Malheureusement pour elle, Kolia ne l'écoute pas aussi souvent qu'il ne le devrait.

Le gémissement que Nika lâche lorsqu'il s'enfonce en lui est musique à ses oreilles. Il réalise soudain que ça fait des semaines, peut-être des mois qu'il n'a pas ramené un mec chez lui. Une bonne raison de faire durer la rencontre de ce soir, aussi malsaine soit-elle, aussi longtemps qu'il le peut.

Son partenaire n'a pas l'air de partager son avis. Entre son timbre mélodieux, ses doigts qui se glissent partout où c'est agréable et sa langue qui essaye de s'installer de façon permanente chez la sienne, Kolia a la sensation qu'on l'a branché sur un générateur menaçant de l'électrocuter à tout moment. Il a beau lui chuchoter de calmer le jeu, Nika l'ignore : d'un mouvement de bassin qui le prend par surprise, Kolia se retrouve sur le dos, son amant à cheval sur lui.

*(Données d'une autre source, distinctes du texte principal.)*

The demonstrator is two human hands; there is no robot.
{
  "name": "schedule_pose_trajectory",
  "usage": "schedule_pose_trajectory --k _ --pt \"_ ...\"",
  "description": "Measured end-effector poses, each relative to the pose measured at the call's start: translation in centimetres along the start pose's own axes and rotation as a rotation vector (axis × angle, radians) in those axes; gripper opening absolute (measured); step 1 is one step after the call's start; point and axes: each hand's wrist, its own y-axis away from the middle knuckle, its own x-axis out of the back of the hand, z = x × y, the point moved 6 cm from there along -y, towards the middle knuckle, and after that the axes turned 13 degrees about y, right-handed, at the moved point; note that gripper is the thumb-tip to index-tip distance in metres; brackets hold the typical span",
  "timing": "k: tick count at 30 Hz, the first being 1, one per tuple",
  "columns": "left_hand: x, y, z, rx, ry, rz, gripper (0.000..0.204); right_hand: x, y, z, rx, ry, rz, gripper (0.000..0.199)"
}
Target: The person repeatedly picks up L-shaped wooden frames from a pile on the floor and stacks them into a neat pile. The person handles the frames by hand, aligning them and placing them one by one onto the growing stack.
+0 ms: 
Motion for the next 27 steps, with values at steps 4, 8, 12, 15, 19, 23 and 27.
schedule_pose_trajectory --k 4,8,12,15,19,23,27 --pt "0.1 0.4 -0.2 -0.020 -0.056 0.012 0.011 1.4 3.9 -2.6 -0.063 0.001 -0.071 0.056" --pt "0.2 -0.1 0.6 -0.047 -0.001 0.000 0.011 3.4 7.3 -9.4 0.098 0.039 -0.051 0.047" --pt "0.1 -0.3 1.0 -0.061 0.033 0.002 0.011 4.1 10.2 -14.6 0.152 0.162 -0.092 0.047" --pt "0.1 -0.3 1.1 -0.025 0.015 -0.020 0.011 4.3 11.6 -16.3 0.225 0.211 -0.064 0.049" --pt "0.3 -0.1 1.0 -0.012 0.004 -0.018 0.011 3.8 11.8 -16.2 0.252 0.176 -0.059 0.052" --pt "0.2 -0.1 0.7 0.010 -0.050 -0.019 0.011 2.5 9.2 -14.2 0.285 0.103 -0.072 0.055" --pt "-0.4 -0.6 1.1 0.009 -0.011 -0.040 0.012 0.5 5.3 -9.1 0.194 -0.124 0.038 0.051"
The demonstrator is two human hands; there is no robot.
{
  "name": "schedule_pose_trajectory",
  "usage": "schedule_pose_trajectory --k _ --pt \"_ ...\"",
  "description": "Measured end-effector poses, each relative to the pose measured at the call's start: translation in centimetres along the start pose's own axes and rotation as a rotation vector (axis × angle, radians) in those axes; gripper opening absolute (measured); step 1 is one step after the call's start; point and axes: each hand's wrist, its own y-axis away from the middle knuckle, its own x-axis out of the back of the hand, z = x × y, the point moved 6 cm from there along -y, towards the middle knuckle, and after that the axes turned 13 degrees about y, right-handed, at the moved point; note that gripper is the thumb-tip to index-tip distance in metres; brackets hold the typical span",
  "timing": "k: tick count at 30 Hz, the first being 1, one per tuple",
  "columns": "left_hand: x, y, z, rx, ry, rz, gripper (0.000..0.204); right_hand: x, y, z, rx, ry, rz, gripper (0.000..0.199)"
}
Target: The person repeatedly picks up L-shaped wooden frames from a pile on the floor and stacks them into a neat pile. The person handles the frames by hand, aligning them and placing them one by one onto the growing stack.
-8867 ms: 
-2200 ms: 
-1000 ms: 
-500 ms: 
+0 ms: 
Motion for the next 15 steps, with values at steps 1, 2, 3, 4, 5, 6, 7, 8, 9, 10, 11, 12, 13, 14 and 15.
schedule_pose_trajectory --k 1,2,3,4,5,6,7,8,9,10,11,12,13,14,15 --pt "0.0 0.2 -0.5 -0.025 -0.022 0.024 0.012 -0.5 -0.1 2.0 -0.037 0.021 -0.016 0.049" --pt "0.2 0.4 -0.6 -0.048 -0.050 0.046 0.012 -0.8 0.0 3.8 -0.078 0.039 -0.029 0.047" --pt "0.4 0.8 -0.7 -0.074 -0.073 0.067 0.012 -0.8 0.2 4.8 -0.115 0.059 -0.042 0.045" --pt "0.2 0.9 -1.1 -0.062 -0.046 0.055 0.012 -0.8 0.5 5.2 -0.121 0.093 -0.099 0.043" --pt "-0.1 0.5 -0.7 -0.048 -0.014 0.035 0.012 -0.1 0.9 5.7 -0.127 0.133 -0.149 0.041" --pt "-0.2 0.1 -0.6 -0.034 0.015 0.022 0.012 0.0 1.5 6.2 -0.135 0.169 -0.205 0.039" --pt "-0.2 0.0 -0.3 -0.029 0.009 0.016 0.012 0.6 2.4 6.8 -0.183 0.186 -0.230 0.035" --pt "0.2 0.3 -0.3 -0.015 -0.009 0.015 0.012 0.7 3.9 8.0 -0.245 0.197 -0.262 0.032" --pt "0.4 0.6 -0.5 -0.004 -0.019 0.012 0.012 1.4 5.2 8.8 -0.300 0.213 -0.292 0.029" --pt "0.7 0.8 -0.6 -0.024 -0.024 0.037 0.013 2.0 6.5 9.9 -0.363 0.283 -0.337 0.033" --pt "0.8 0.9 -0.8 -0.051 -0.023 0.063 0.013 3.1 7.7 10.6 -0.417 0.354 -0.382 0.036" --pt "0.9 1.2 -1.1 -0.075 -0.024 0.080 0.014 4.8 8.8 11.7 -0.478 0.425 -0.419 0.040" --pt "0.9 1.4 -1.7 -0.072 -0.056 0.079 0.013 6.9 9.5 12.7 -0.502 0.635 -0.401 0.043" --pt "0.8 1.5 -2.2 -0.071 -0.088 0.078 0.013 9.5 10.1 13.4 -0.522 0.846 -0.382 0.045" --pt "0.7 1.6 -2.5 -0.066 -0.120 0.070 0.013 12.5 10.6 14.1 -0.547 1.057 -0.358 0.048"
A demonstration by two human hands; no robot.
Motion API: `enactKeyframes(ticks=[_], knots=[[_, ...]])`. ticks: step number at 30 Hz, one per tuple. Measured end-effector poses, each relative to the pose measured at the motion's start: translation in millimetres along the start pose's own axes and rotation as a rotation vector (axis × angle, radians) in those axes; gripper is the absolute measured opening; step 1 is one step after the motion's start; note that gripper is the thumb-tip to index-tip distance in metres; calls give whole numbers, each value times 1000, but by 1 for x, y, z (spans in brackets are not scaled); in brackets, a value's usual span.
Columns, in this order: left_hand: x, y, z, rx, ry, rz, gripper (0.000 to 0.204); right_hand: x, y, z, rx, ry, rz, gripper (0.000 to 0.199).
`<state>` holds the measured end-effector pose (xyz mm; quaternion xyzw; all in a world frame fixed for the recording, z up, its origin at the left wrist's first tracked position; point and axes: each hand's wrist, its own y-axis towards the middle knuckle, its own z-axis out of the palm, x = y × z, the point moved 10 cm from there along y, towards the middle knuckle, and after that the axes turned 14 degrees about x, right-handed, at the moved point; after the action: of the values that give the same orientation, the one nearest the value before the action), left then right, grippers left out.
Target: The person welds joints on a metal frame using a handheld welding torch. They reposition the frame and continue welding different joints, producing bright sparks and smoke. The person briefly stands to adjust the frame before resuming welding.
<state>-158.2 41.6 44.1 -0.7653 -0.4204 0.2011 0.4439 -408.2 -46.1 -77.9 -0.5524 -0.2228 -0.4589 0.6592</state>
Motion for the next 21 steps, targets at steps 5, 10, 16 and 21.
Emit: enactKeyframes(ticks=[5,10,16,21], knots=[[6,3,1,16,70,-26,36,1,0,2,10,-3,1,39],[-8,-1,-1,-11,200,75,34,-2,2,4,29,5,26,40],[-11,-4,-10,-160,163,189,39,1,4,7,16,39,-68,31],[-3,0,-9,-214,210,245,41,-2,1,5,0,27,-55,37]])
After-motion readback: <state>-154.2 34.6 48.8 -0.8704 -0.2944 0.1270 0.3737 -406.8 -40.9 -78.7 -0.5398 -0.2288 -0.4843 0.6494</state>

Durant les quelques secondes qu'il passe à admirer sa silhouette dans l'obscurité, Nika conclut un déhanché obscène par un adorable couinement qui le fait se répandre sur son torse. Kolia n'a pas le temps de protester qu'il sent ses faibles défenses s'effondrer ; le temps de se redresser pour le serrer contre lui, il lâche à son tour un gémissement que Nika étouffe d'un baiser.

Contre toute attente, Nika poursuit ses marques d'affection longtemps après qu'ils se soient vautrés entre les draps défaits, et encore plus surprenant, Kolia peine à trouver l'envie de l'arrêter. C'est finalement la fatigue qui le persuade de décrocher le garçon de son cou pour un détour par la salle de bains avant de s'installer sous la couette, pour de bon cette fois.

Au réveil, Kolia ne prétend pas être étonné de se retrouver seul, mais le petit mot laissé à son attention sur le meuble de l'entrée lui arrache un sourire.

« Merci, je te revaudrai ça. N »

— Ça m'étonnerait, gamin, grommelle Kolia en froissant le papier entre ses doigts.

Pourtant, plutôt que de le jeter, il le glissa dans le tiroir de la table basse, où atterrit tout ce qui n'a pas vraiment sa place ailleurs.